ガイスト「44号、貴様を打ち倒し、「獅子村嵐」の名を2度と使えないようにしてくれる!」

 49号「何ですって!? レオネルさん、『馬鹿力』『機動力倍化』!

     これで相手を打ち倒してください!」

 44号「恩に着る! ヘェルッ! アンドッ! ヘヴンッ!!

     …ありがとう、助かったよ。」

 49号「いえ、どういたしまして。

     (…せっかく知った真の名が使えなくなるのは困りますからね。)」

 

挨拶回り35、36人目:水野真澄と沢田愛の場合

 

 49号「この人たちは…一般職員なのですね。

     女性になったハンターの「先輩」になっていると言うことですが…」

 

 49号「はじめまして、ハンター49号、イルダ・リンカーンと申します。」

水野真澄「あら、新しい娘ね、はじめまして。私が水野真澄で、こっちが沢田愛。よろしくね。」

 沢田愛「…凄いじゃない、いい服のセンスしてるわ。ただ、ちょっとスカート丈が長すぎるかな。あと、女の子なんだから、お化粧はちゃんとしないと。」

 49号「…あなたたちが娼婦のように殿方の劣情を煽る格好をなさることに関しては何も言いません。

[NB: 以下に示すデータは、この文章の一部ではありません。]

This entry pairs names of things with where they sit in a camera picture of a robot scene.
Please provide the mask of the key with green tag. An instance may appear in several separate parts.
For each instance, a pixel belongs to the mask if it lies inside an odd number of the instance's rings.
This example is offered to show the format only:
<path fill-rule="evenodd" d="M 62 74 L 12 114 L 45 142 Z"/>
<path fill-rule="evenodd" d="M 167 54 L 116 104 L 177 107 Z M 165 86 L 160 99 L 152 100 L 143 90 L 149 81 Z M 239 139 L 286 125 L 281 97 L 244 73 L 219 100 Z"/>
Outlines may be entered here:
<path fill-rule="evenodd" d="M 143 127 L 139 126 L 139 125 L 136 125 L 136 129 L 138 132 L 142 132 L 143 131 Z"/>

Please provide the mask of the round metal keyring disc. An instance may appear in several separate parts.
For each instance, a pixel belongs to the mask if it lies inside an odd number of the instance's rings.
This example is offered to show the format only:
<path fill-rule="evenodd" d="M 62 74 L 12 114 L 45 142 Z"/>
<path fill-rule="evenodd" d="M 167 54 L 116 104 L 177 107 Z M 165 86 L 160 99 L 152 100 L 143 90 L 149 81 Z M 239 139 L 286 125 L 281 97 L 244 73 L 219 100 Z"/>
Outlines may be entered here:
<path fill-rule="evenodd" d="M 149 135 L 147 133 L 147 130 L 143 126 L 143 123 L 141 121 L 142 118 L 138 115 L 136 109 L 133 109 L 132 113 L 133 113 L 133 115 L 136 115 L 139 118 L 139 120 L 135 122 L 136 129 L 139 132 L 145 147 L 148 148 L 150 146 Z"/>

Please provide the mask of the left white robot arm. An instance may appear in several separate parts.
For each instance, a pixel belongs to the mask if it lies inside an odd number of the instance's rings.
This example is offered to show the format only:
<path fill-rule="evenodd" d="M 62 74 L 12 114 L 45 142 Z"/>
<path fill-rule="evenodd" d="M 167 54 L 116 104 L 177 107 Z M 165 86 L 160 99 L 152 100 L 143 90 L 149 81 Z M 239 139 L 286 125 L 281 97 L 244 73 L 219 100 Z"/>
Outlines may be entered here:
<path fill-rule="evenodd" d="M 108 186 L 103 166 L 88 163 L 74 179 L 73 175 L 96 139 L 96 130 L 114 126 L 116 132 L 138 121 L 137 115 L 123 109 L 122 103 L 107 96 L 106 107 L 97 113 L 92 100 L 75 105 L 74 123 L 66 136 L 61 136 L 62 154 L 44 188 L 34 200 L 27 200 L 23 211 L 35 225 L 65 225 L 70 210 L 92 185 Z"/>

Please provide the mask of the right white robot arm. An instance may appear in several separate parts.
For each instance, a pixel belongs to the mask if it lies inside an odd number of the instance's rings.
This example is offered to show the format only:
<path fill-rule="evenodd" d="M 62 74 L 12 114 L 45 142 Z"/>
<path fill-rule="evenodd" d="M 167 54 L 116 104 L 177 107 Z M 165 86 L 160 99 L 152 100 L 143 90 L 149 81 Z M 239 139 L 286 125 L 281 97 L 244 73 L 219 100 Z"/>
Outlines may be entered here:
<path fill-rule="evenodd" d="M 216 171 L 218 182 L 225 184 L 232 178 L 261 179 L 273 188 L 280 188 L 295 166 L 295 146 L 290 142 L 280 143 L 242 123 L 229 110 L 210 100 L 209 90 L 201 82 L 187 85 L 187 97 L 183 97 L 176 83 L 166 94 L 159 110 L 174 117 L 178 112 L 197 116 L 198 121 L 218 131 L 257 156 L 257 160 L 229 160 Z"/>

     ただ、そのような破廉恥な行為を他人に強請するのはやめてください。」

 

次の日から、水野真澄と沢田愛は長期休暇を取った。

 

挨拶回り38人目:浅葱千景の場合

 

 49号「はじめまして、ハンター49号、イルダ・リンカーンと申します。」

浅葱千景「すまないが、今君に出す「きみしぐれ」を蒸しているので手が離せない。」

 49号「お菓子ですか。では、ちょっと失礼して…私がお茶を淹れましょう。」

 

浅葱千景「…で、なんで緑茶がこのような形で出てくるか、なのだが。」

 49号「あ、牛乳で淹れた方がよかったですか?」

浅葱千景「私が言いたいのは、なぜ紅茶用のティーセットで緑茶を淹れるのか、ということです。」

 

挨拶回り39人目:黄路疾風の場合

 

 49号「はじめまして、ハンター49号、イルダ・リンカーンと申します。お困りのことがありましたら、できる限りでお手伝いいたします。」

黄路疾風「困ったことか…浅葱千景に対抗できるよう、胸をもっと大きくしたいな。」

 49号「つまり、メリハリのある体形になりたい、ということですね。…では、コルセットでウエストを締めればいいでしょう。…そう、これをこうして…それ!」

黄路疾風「#$@%&〜!!!」

 

挨拶回り40人目:半田ケイの場合

 

 49号「次が終われば本当に挨拶回りは終わりですね。

     挨拶回りが終わったら、使用人を雇って新しい生活の準備をしましょう。」

 

 49号「はじめまして、ハンター49号、イルダ・リンカーンと申します。」

  ケイ「ハンターになれなくて求職中の居候、半田ケイだ。」

 49号「求職中ですか…そうだ! あなた、私のところで雑役女中をしませんか?

     給金は…大奮発して3000円でどうでしょう?」

  ケイ「それは時給か?」

 49号「ご冗談を。年俸に決まってるじゃないですか。」

 

注:イルダ・リンカーン(ヴィクトリア朝)の感覚では、労働者の賃金を基準に考えると1ポンド≒30万円となりますが、現代の為替では1ポンド≒200円です。(イルダ・リンカーンは使用人の年俸に15ポンド≒450万円を想定していたわけです。)

 

これで本当に挨拶回りは終わりですね。

私自身の生活のめども立ちましたし、やっと少し落ち着けそうです。

ただ、給料をもっと上げて貰えないと、使用人が雇えません。困ったことです。